The first name of Assistant Education Secretary Chester E. Finn Jr. was incorrect in an article yesterday. (Published 1/27/88)

The mystery began two years ago, when schoolchildren across the country sat down to take a reading test. Nothing appeared unusual: Nearly 70,000 students penciled in their answer sheets, as American youngsters have for two decades in the federal government's testing program.

But something went wrong in this latest round of tests -- reading scores for two of three age groups dropped dramatically, raising the possibility that either the tests were seriously flawed or 9- and 17-year-olds had suffered drastic declines in their reading ability.

Dozens of possible explanations have been examined -- everything from a new color of ink in the test booklets to the possibility that the children were upset when they took the test, which was partially administered Jan. 28, 1986, the day the space shuttle Challenger exploded.

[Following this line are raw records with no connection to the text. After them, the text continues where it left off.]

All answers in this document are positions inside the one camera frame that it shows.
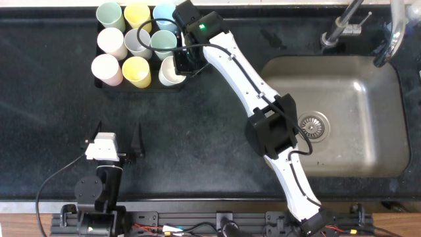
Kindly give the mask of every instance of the yellow cup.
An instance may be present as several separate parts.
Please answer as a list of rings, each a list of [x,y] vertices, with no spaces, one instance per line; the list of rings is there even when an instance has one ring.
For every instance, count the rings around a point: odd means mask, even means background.
[[[135,87],[146,88],[151,83],[149,64],[143,57],[130,57],[122,67],[123,76]]]
[[[124,18],[133,29],[138,29],[141,24],[151,19],[151,10],[144,3],[132,3],[124,9]],[[146,24],[143,29],[148,33],[151,32],[152,24]]]

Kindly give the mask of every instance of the plastic cup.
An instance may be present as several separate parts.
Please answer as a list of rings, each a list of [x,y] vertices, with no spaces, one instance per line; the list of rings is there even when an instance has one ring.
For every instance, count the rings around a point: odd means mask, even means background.
[[[164,86],[173,86],[182,83],[186,79],[186,76],[176,74],[173,56],[167,57],[161,63],[158,77]]]
[[[120,65],[112,55],[98,55],[92,61],[91,70],[96,78],[110,86],[117,86],[123,81]]]
[[[127,56],[123,33],[117,28],[105,28],[98,34],[98,46],[109,55],[122,60]]]
[[[132,3],[124,9],[124,18],[133,29],[137,29],[145,21],[151,19],[151,10],[144,3]],[[143,29],[149,33],[152,30],[152,24],[146,24]]]
[[[121,7],[117,3],[104,3],[97,9],[97,19],[106,28],[117,28],[121,32],[126,30]]]
[[[174,10],[176,10],[176,6],[174,4],[160,4],[153,9],[152,15],[154,19],[165,18],[169,20],[174,20],[172,18],[172,13],[174,12]],[[157,25],[161,30],[168,30],[172,33],[176,33],[178,31],[177,25],[169,21],[158,20]]]
[[[137,30],[138,29],[133,29],[127,32],[126,36],[124,36],[124,45],[126,45],[127,49],[132,52],[134,56],[143,57],[144,59],[149,60],[152,57],[152,50],[145,48],[139,43],[137,40]],[[151,46],[151,36],[146,30],[141,29],[139,36],[140,40],[145,45]]]
[[[146,88],[151,83],[149,64],[143,57],[130,57],[123,64],[123,75],[135,87]]]
[[[170,49],[177,46],[177,38],[168,30],[159,30],[152,35],[151,46],[157,49]],[[160,60],[173,55],[171,51],[156,51],[155,53]]]

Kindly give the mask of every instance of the chrome faucet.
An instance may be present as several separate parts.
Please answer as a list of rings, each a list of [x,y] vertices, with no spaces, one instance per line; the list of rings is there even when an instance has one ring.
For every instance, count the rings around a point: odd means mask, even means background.
[[[371,13],[358,25],[348,24],[349,19],[361,6],[364,0],[354,0],[345,10],[341,17],[338,17],[332,29],[322,34],[320,42],[324,47],[335,47],[340,36],[357,36],[361,33],[361,26],[370,17]],[[405,16],[405,4],[403,0],[390,0],[392,14],[392,29],[389,45],[385,45],[377,54],[373,63],[376,67],[384,66],[396,53],[402,43],[405,34],[407,18]]]

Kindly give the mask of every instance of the drain strainer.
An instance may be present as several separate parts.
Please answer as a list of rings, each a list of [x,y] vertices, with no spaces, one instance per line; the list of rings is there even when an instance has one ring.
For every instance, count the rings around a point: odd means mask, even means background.
[[[301,129],[309,138],[319,138],[323,135],[324,124],[318,117],[307,117],[301,122]]]
[[[316,111],[301,115],[298,119],[298,124],[311,142],[322,141],[330,131],[329,121],[326,116]]]

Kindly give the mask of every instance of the stainless steel sink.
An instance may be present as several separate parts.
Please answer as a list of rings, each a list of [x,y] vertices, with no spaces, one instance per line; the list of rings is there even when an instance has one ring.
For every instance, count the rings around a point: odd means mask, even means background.
[[[409,162],[397,73],[373,57],[279,57],[262,71],[297,104],[314,153],[301,157],[309,176],[399,176]],[[299,149],[308,150],[300,137]]]

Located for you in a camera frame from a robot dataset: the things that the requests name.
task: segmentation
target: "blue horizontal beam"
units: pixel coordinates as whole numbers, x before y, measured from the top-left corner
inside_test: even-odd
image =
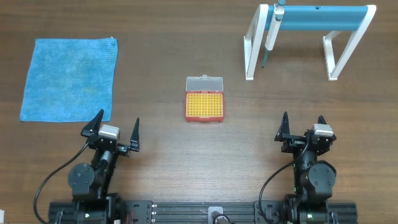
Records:
[[[368,12],[367,6],[284,6],[280,30],[357,30]],[[266,30],[274,6],[269,6]]]

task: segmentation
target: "blue stick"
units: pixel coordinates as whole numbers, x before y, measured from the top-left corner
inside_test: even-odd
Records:
[[[262,61],[262,67],[263,67],[263,68],[266,66],[266,61],[267,61],[269,52],[270,52],[270,50],[267,50],[267,49],[266,49],[266,54],[265,54],[265,56],[264,56],[264,61]]]

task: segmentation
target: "blue and white rack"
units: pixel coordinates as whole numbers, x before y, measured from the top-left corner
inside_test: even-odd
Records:
[[[329,80],[337,80],[349,57],[368,28],[375,5],[368,6],[285,6],[285,0],[269,6],[261,4],[244,36],[244,64],[246,80],[253,80],[254,69],[261,46],[262,36],[268,30],[266,54],[274,48],[279,30],[331,30],[323,37],[323,48]],[[331,40],[341,31],[351,31],[351,37],[335,63]]]

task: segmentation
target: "wooden table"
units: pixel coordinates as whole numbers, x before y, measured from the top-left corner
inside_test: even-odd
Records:
[[[292,160],[274,142],[283,112],[292,134],[303,134],[322,114],[338,138],[320,157],[338,171],[331,201],[356,202],[360,223],[395,223],[398,2],[377,5],[338,81],[327,79],[326,32],[281,32],[267,68],[259,60],[255,80],[247,82],[243,35],[261,3],[273,1],[1,1],[0,208],[6,221],[37,223],[37,188],[85,141],[85,123],[19,121],[34,39],[114,37],[119,55],[108,124],[120,127],[121,141],[128,142],[140,117],[141,151],[118,160],[110,192],[158,202],[253,202],[264,181]],[[372,3],[378,2],[332,4]],[[334,40],[335,54],[346,38]],[[185,79],[202,74],[224,78],[223,123],[185,122]],[[72,165],[92,157],[88,149]],[[42,191],[38,207],[45,219],[49,202],[71,199],[72,165]],[[293,186],[289,168],[264,199],[282,199]]]

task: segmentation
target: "plastic box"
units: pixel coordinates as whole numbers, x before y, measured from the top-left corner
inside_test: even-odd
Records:
[[[224,120],[224,85],[222,77],[187,77],[185,119],[191,121]]]

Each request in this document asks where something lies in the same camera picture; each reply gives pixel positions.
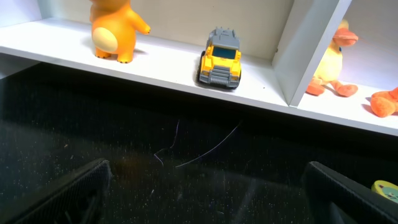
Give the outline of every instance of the toy foot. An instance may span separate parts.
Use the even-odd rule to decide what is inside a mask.
[[[307,87],[306,92],[314,96],[321,95],[325,92],[325,87],[321,86],[321,82],[322,80],[312,79]]]
[[[371,108],[373,113],[381,118],[392,115],[398,109],[393,102],[378,96],[371,99]]]
[[[343,85],[337,89],[337,93],[340,96],[350,97],[358,91],[358,86],[356,85]]]
[[[118,55],[118,62],[120,63],[130,63],[132,62],[132,52],[126,54],[119,54]]]
[[[97,56],[98,58],[107,58],[107,57],[110,57],[111,54],[104,52],[98,48],[95,48],[95,56]]]

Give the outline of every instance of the toy car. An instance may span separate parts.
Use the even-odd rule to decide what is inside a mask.
[[[239,39],[234,30],[216,28],[201,54],[197,81],[226,89],[236,89],[241,81]]]

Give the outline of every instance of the black table surface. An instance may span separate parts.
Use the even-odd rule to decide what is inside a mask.
[[[101,157],[102,223],[313,223],[310,161],[369,188],[398,183],[395,137],[71,68],[2,79],[0,100],[0,209]],[[174,139],[162,165],[154,154]]]

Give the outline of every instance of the scratch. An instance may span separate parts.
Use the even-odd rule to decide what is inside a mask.
[[[162,152],[162,151],[165,150],[165,149],[172,149],[172,148],[174,147],[175,140],[177,139],[177,133],[178,133],[178,126],[179,126],[179,125],[180,125],[180,120],[178,120],[178,122],[177,122],[177,127],[175,128],[175,136],[174,136],[173,144],[172,144],[170,147],[163,148],[163,149],[157,151],[157,152],[154,154],[155,158],[158,159],[158,160],[162,163],[162,166],[163,166],[163,167],[164,167],[163,161],[157,156],[157,154],[160,153],[160,152]]]
[[[181,164],[181,165],[178,165],[178,166],[176,166],[175,168],[179,168],[179,167],[181,167],[181,166],[185,166],[185,165],[187,165],[187,164],[190,164],[191,162],[193,162],[193,161],[196,161],[196,160],[198,160],[198,159],[200,159],[200,158],[202,158],[203,156],[205,156],[205,155],[207,155],[207,154],[209,154],[209,153],[211,153],[213,150],[215,150],[218,146],[220,146],[225,140],[227,140],[234,132],[235,132],[235,130],[240,126],[242,124],[242,121],[240,121],[239,122],[239,124],[220,142],[220,143],[218,143],[218,145],[216,145],[213,149],[210,149],[208,152],[206,152],[206,153],[204,153],[203,155],[201,155],[201,156],[199,156],[199,157],[197,157],[196,159],[192,159],[191,161],[189,161],[189,162],[186,162],[186,163],[184,163],[184,164]]]

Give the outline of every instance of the orange plush toy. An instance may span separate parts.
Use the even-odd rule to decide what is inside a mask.
[[[130,0],[90,0],[91,31],[95,55],[99,58],[118,55],[118,62],[129,63],[136,46],[136,30],[149,34],[150,27],[130,6]]]
[[[380,91],[372,95],[371,108],[381,118],[398,112],[398,87],[392,91]]]

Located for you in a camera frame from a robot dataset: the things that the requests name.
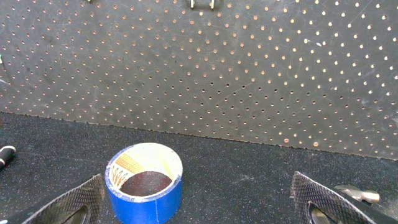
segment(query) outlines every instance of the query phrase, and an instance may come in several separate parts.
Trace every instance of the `pegboard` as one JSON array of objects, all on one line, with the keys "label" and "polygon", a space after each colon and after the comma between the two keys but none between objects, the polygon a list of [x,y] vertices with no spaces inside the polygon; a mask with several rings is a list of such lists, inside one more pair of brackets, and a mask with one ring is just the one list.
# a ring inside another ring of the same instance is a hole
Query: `pegboard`
[{"label": "pegboard", "polygon": [[0,1],[1,111],[398,158],[397,1],[210,2]]}]

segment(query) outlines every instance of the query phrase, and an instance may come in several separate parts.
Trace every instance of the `black speckled surface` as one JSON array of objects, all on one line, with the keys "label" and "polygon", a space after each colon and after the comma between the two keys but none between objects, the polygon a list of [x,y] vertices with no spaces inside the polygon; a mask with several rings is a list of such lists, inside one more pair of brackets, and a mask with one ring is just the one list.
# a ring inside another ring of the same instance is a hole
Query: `black speckled surface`
[{"label": "black speckled surface", "polygon": [[[329,185],[376,190],[374,207],[398,218],[396,161],[5,113],[0,125],[0,146],[18,150],[0,171],[0,219],[76,176],[103,173],[115,153],[140,142],[171,147],[183,162],[183,202],[170,223],[296,223],[289,198],[296,170]],[[108,198],[100,223],[119,223]]]}]

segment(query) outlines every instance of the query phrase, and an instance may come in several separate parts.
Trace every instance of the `roll of tape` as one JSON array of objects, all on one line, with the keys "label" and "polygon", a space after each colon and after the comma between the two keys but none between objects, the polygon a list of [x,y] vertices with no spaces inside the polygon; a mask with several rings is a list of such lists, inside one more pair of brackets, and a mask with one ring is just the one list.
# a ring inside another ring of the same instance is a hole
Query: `roll of tape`
[{"label": "roll of tape", "polygon": [[165,223],[181,204],[182,163],[167,146],[136,144],[110,160],[105,182],[122,223]]}]

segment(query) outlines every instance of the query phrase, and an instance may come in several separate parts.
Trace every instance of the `tape roll inner core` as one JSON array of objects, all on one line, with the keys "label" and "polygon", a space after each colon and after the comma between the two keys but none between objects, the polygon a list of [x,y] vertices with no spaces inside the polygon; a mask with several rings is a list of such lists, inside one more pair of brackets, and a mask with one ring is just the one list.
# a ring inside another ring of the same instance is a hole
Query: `tape roll inner core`
[{"label": "tape roll inner core", "polygon": [[110,165],[109,179],[115,190],[129,197],[153,197],[182,175],[178,155],[169,147],[141,143],[127,148]]}]

But after months of study, both the Education Department and the Educational Testing Service, which administers the "nation's report card," are still perplexed.

"We have gone down every alley we could imagine and some that seemed even a little frivolous trying to find what might have made a difference," said Archie E. Lapointe, director of the National Assessment of Educational Progress (NAEP), the testing program administered under a $4 million annual contract to ETS. "We're as baffled today as we were a couple of months ago."

This is the first time federal test givers have run into such inexplicable test results. The reading tests are part of a battery of tests given to a national sample every two years to measure the academic progress of the nation's schoolchildren.

In this case, reading tests were given to students aged 9, 13 and 17. And while the 13-year-olds showed the normal rate of progress, which was predicted by trend data comparing performance over a period of years, the other age groups showed a full year drop in achievement. In other words, if the 17-year-olds were expected to read at an 11th-grade level, the test showed they were reading only at a 10th-grade level.

The notion that students across the country, in two age groups, could perform so poorly was both horrifying and unbelievable to test givers and federal officials. And if reading ability had dropped as much as the tests indicated, other standardized tests would have shown similar slides and teachers across the country would have noticed the problem.

"We're all unhappy about this," said Charles E. Finn Jr., assistant education secretary. "Either the reading test was a more fragile instrument than we realized, or it was handled clumsily, or there's a reading problem. None of those explanations is very comforting."

First, NAEP delayed releasing test results scheduled to come out in September 1987 and initiated an investigation. Then the Education Department turned over the matter to its own blue-ribbon panel to investigate. Neither investigation is complete, but Lapointe and Finn agreed that the mystery will probably not be solved even with the release of their studies.

In the meantime, NAEP has drafted a report to be released in about a month explaining why none of the two dozen hypotheses it investigated proved true.

The Challenger theory, for example: Students on the West Coast took the test after the news of the explosion, which occurred at 11:38 a.m. Eastern time, but students on the East Coast had completed the test before they learned of the tragedy. The lack of significant differences between the two groups ruled out that possibility.

The ink theory: In 1984, 9-year-olds used a booklet printed in blue ink, 13-year-olds were looking at brown ink and 17-year-olds got black ink. In 1986, all the test booklets were blue. When answer sheets showed that scores dropped even when ink color stayed the same, that possibility was eliminated.

There were several other theories -- too little test time allotted for each question or a sample of students skewed toward low-income, urban students -- but with equally inconclusive results.

So the next step is to test the test again.

Students taking the 1988 battery of tests will also be given some questions from the 1986 and the 1984 tests. If they do well on the '84 and '88 questions, and poorly on those from 1986, that will confirm that the test questions were flawed.

One thing is nearly certain -- this will not happen again. The Education Department will now require any changes in test design to be field tested for validity.

"It's entirely possible there were some real declines" in reading performance, said Finn, "but I'd be very, very, very surprised if it turns out to be as large as it looks like it was."